A pesquisa revela uma
mudança importante de comportamentos diretamente relacionada à “Lei
seca”. Em 2007, 36% dos jovens afirmava que não misturava bebida e
direção. Em 2008, esse era o comportamento alegado por 37% dos universitários.
O salto aconteceu ao longo do primeiro ano da lei de alcoolemia zero: na
pesquisa de 2009, 50 % dos jovens afirma que não dirige após beber.
A aprovação da “Lei
seca” é praticamente absoluta tanto entre jovens cariocas (83,3%) como
paulistas (87%), mas a adesão à nova regra não tem sido suficiente para garantir
a segurança da maioria deles.
O principal alerta da
pesquisa é que mais de 80 % dos jovens que afirma não dirigir após beber
embarca em uma carona com amigos que beberam, no retorno das baladas.
Beber e não dirigir não
é, portanto, uma decisão sobre segurança.
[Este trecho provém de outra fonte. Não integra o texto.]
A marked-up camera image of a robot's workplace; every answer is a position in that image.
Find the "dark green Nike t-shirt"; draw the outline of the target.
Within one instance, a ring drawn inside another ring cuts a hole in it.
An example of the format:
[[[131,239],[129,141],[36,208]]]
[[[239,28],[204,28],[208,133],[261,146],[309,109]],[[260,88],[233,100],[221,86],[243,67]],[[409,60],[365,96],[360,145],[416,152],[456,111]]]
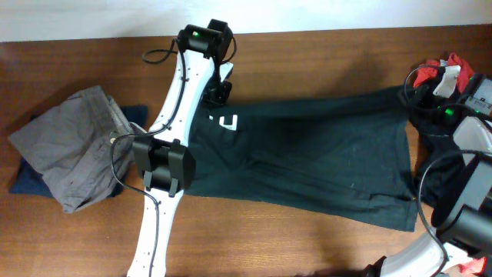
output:
[[[189,195],[285,205],[404,232],[417,208],[398,88],[202,108]]]

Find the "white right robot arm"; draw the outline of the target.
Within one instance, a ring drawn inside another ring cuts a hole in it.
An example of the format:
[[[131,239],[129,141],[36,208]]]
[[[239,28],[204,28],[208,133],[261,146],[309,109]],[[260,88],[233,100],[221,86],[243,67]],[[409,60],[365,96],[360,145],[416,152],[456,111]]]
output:
[[[476,276],[491,274],[491,78],[463,80],[458,65],[430,69],[435,78],[400,93],[412,125],[435,141],[416,177],[426,232],[363,276],[438,276],[470,262],[478,263]]]

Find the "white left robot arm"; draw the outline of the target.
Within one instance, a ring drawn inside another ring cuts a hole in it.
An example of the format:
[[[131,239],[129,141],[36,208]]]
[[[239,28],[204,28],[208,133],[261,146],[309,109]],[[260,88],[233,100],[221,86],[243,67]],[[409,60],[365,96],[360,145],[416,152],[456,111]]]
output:
[[[226,54],[236,42],[227,22],[187,25],[175,43],[176,69],[165,103],[150,129],[138,129],[132,142],[145,207],[129,277],[166,274],[174,216],[196,169],[188,148],[191,123],[199,105],[224,105],[232,88],[228,78],[234,66]]]

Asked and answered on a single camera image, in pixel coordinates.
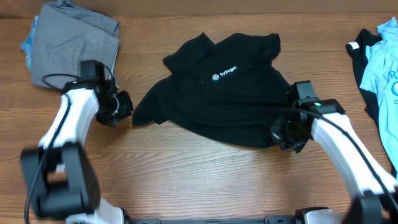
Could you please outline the black polo shirt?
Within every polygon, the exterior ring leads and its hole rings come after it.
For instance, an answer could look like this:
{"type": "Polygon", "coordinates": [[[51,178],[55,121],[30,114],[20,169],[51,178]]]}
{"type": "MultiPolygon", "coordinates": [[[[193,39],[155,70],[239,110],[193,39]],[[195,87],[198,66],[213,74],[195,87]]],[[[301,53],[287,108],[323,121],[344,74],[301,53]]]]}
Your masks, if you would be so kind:
{"type": "Polygon", "coordinates": [[[170,75],[137,105],[135,126],[175,124],[215,141],[268,148],[269,135],[288,106],[288,82],[272,66],[278,34],[235,33],[214,43],[201,34],[164,58],[170,75]]]}

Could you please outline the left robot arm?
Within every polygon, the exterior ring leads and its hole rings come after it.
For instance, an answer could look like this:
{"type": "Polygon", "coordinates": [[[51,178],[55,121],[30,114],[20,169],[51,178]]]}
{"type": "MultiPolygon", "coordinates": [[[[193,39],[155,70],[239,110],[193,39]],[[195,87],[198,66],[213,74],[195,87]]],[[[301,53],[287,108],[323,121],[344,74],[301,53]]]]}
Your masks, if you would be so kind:
{"type": "Polygon", "coordinates": [[[65,223],[132,223],[127,211],[101,197],[100,185],[84,151],[93,119],[115,127],[132,115],[129,94],[119,90],[112,71],[97,60],[80,64],[80,75],[59,89],[60,109],[35,149],[20,163],[27,186],[24,221],[32,208],[39,218],[65,223]]]}

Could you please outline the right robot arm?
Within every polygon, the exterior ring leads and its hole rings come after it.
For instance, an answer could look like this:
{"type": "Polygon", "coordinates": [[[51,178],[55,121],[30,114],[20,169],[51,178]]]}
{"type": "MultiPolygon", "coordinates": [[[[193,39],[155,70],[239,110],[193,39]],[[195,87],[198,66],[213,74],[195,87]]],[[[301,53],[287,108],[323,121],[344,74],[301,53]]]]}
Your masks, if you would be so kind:
{"type": "Polygon", "coordinates": [[[270,128],[283,150],[299,153],[308,140],[327,153],[351,197],[345,215],[327,207],[302,208],[293,216],[271,217],[276,223],[397,223],[397,181],[370,154],[356,135],[343,107],[320,100],[310,81],[295,82],[287,91],[289,107],[270,128]]]}
Ninguém entendeu que o álcool é um
fator determinante dos acidentes de trânsito? Quase ninguém, pelo que indica a
pesquisa da SBOT.
O quadro completo é ainda
mais grave porque remete a uma incapacidade desses jovens em identificarem os
riscos objetivos e cuidarem de si mesmos. A carona no carro dos amigos
bebedores não está associada a grandes riscos, ao menos nenhum que valha a pena
o uso do cinto de segurança: 74 % dos universitários pesquisados nunca utiliza
o cinto de segurança no banco traseiro dos veículos.
Eis aí materializada a
tragédia anunciada das noites de fim de semana. Alguma dúvida do que deveriam
tratar as futuras campanhas públicas para essa galera?